Collected data entries:
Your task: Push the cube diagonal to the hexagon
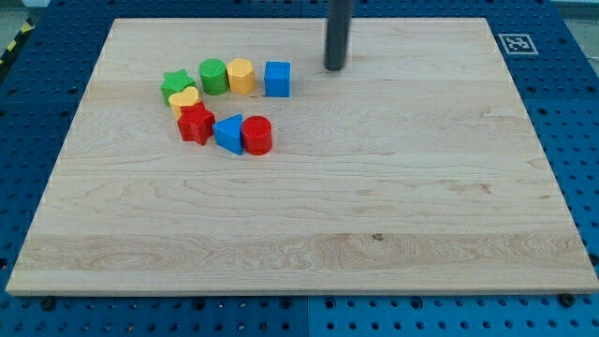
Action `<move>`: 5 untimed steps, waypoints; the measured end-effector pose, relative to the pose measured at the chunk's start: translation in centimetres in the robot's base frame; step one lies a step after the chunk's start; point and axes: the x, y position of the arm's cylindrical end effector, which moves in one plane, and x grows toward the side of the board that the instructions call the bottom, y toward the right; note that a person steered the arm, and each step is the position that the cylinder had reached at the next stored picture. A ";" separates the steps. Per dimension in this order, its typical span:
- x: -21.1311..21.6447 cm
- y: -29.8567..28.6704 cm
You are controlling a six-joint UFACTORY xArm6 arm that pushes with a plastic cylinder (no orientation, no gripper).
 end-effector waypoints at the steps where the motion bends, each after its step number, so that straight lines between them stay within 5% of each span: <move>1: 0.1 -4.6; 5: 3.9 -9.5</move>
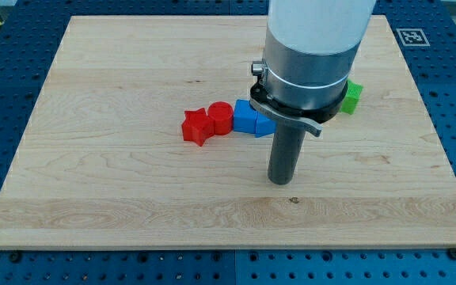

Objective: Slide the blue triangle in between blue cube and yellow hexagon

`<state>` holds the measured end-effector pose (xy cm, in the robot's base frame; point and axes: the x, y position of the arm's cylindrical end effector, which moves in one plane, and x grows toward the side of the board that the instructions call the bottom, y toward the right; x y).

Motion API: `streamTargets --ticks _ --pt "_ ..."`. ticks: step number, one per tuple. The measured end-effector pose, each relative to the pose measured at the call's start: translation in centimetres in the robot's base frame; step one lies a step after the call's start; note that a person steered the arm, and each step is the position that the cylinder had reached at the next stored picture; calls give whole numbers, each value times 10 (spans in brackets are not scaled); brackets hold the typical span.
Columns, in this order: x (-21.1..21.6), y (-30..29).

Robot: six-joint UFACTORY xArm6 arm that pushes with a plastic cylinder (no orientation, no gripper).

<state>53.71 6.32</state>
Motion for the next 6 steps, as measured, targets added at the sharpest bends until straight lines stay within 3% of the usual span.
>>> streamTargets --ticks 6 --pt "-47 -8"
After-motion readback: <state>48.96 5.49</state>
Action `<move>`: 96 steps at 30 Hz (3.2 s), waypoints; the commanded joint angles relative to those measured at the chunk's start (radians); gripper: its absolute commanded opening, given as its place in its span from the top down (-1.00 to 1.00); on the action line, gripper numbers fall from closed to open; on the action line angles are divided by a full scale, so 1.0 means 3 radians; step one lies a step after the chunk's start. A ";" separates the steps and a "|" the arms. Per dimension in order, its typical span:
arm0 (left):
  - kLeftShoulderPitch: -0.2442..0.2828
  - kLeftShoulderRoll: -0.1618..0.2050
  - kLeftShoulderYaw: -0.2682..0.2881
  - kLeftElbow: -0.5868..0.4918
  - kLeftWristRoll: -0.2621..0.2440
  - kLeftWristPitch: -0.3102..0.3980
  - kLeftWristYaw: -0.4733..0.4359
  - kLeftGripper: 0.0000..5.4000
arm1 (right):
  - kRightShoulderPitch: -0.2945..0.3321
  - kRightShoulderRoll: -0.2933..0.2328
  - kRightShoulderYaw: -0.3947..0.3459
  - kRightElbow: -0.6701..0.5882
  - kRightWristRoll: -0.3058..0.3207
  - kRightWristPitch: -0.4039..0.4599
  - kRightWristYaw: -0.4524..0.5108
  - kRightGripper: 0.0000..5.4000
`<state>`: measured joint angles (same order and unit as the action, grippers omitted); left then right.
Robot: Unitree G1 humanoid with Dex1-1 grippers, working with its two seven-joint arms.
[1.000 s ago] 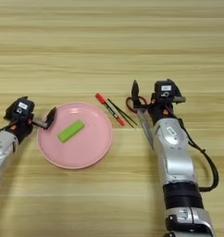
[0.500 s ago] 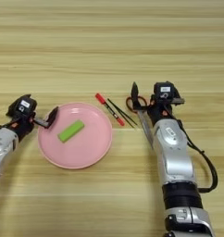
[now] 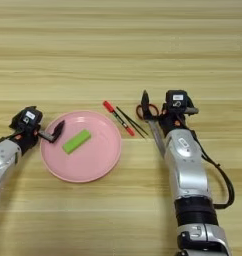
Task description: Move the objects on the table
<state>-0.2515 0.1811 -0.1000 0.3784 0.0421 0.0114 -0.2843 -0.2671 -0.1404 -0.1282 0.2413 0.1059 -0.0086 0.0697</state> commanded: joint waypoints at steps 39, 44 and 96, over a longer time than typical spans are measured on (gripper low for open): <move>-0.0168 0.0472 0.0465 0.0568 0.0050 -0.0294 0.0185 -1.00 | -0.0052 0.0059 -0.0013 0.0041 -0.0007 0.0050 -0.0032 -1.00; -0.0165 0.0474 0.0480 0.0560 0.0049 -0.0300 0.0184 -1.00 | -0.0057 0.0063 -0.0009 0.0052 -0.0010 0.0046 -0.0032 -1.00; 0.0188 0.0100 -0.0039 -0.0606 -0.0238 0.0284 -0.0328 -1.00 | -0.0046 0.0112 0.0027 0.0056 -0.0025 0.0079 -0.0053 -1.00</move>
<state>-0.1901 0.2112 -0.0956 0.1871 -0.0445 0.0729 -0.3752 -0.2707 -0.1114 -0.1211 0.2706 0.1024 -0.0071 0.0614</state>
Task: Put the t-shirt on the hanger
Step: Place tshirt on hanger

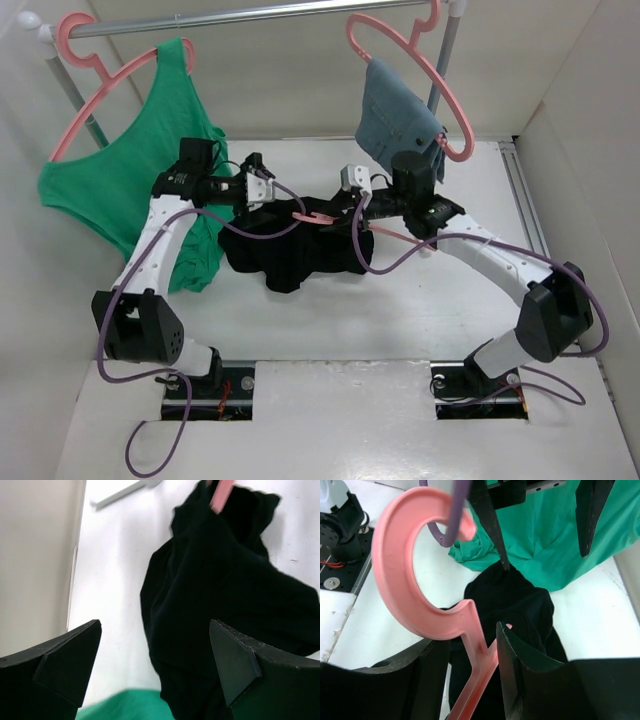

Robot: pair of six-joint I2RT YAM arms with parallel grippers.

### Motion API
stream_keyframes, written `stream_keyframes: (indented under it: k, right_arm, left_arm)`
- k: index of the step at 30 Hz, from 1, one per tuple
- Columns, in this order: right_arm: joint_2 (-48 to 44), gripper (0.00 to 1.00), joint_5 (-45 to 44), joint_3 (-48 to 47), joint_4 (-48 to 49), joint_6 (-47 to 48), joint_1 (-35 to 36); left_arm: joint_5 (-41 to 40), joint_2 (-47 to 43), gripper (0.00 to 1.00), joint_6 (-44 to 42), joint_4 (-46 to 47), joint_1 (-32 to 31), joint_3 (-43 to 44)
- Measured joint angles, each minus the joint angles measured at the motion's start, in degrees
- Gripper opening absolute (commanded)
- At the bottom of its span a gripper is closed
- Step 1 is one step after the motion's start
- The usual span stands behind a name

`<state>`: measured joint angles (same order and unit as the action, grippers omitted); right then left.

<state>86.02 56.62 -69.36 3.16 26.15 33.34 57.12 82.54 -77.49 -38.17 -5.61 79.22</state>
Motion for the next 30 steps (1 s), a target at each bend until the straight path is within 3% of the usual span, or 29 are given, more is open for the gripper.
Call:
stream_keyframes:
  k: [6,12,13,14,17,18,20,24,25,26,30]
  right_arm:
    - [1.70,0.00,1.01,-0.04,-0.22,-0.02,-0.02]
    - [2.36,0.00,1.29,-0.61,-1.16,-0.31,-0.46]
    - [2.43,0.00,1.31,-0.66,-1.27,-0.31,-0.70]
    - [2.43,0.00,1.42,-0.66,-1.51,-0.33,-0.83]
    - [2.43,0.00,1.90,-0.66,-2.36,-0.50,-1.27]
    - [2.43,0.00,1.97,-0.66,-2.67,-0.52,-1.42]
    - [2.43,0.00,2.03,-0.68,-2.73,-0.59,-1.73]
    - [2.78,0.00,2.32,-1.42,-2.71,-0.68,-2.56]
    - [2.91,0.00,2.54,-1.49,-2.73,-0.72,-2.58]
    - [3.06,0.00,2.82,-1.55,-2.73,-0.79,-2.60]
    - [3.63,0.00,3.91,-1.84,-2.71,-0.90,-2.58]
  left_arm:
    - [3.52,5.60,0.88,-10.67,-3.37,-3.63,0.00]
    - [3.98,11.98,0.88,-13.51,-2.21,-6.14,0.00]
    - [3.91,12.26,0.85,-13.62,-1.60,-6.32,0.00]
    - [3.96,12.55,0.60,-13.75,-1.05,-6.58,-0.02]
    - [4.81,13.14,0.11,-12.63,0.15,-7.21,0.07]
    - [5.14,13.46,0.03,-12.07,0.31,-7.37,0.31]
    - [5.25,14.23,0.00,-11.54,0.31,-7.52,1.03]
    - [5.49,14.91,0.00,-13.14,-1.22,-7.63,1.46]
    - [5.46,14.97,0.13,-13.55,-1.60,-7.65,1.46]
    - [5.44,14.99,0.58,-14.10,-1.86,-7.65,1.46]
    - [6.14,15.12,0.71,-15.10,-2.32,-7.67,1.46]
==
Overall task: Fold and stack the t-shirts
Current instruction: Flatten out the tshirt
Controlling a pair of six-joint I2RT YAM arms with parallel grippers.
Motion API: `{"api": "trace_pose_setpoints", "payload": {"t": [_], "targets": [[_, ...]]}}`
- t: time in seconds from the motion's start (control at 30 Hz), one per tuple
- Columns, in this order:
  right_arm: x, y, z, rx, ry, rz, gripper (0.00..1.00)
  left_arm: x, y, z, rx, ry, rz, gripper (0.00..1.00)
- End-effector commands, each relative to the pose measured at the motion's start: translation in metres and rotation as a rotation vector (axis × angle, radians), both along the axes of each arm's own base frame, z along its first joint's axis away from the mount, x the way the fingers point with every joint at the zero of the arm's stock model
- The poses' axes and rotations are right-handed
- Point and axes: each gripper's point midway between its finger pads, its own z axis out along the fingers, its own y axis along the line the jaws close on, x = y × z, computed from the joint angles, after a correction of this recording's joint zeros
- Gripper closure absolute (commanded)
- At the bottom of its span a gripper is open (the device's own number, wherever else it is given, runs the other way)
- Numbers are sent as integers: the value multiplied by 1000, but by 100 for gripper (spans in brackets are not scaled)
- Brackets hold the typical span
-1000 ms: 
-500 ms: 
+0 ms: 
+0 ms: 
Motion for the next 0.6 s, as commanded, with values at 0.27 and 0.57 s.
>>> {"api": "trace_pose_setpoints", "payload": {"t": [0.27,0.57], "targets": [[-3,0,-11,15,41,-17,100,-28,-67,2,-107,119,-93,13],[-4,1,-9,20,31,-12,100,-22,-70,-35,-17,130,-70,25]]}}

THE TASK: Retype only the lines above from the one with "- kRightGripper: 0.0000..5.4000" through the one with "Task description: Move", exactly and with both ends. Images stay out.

EXERCISE ANSWER:
  - kRightGripper: 0.0000..5.4000
`<state>`: measured joint angles (same order and unit as the action, grippers omitted); left then right.
Robot: Unitree G1 humanoid with Dex1-1 grippers, working with its two seven-joint arms.
[1.000 s ago] 
[0.500 s ago] 
[now] 
Task description: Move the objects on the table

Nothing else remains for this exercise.